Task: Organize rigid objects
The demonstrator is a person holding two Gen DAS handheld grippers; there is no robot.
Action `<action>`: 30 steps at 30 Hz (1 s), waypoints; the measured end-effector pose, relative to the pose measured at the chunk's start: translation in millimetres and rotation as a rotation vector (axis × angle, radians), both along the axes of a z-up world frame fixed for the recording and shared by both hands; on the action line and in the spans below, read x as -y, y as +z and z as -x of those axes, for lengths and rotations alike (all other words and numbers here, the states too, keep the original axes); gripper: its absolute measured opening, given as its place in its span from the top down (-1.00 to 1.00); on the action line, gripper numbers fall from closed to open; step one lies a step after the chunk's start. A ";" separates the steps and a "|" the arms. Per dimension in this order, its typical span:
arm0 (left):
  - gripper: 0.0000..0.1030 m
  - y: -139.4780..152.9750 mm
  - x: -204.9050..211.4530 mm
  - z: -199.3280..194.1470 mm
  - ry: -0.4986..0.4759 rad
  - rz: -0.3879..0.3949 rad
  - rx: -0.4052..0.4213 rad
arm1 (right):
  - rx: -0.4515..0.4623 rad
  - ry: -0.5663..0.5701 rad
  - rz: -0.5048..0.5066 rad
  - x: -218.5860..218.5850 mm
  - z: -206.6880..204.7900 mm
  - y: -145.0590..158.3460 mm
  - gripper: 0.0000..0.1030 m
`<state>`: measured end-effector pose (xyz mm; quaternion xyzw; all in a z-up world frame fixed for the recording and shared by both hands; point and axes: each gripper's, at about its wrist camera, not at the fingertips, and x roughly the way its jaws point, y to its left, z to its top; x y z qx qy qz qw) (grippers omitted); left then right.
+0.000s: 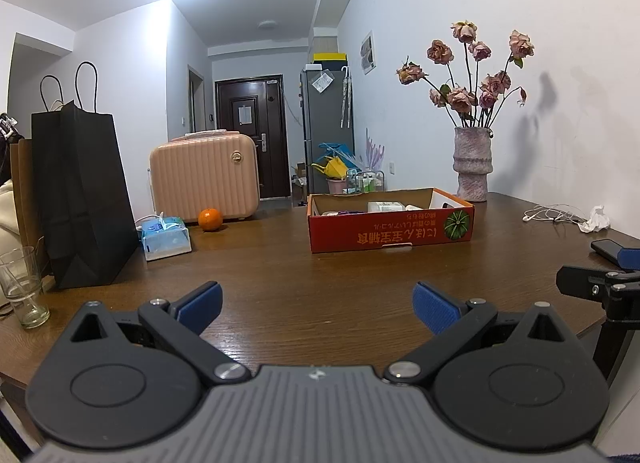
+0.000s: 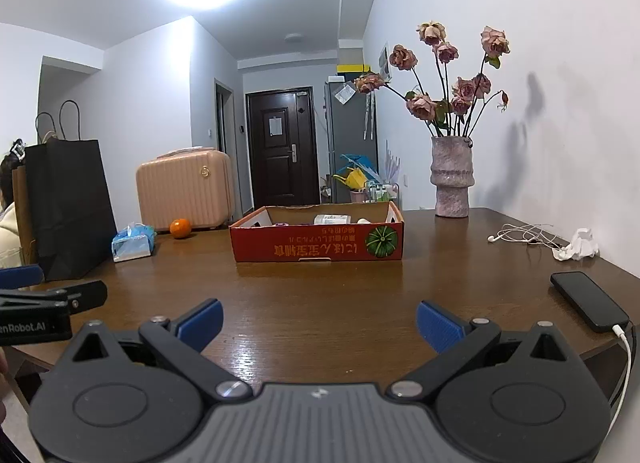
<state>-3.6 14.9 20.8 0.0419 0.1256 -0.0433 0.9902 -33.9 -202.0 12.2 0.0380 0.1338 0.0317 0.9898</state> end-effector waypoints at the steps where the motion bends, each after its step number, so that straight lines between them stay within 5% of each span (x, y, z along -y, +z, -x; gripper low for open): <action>1: -1.00 0.0 -0.1 0.0 0.000 0.000 0.000 | 0.000 0.000 0.000 0.0 0.1 0.0 -1.00; 30: -1.00 0.1 1.9 2.1 -0.008 -0.012 0.013 | -0.002 -0.003 -0.011 0.4 -2.1 -0.9 -1.00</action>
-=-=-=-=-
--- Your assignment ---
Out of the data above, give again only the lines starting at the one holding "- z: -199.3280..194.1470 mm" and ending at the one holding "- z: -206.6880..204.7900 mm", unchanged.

--- Expected answer ---
  - z: -199.3280..194.1470 mm
  - ry: -0.4986..0.4759 rad
  - rz: -0.3879..0.3949 rad
  - rx: -0.4052..0.4213 rad
arm1 (right):
  - rx: -0.4515..0.4623 rad
  - ry: -0.5663..0.5701 rad
  - rz: -0.5048..0.5066 rad
  - x: -218.5860..218.5850 mm
  - z: -206.6880..204.7900 mm

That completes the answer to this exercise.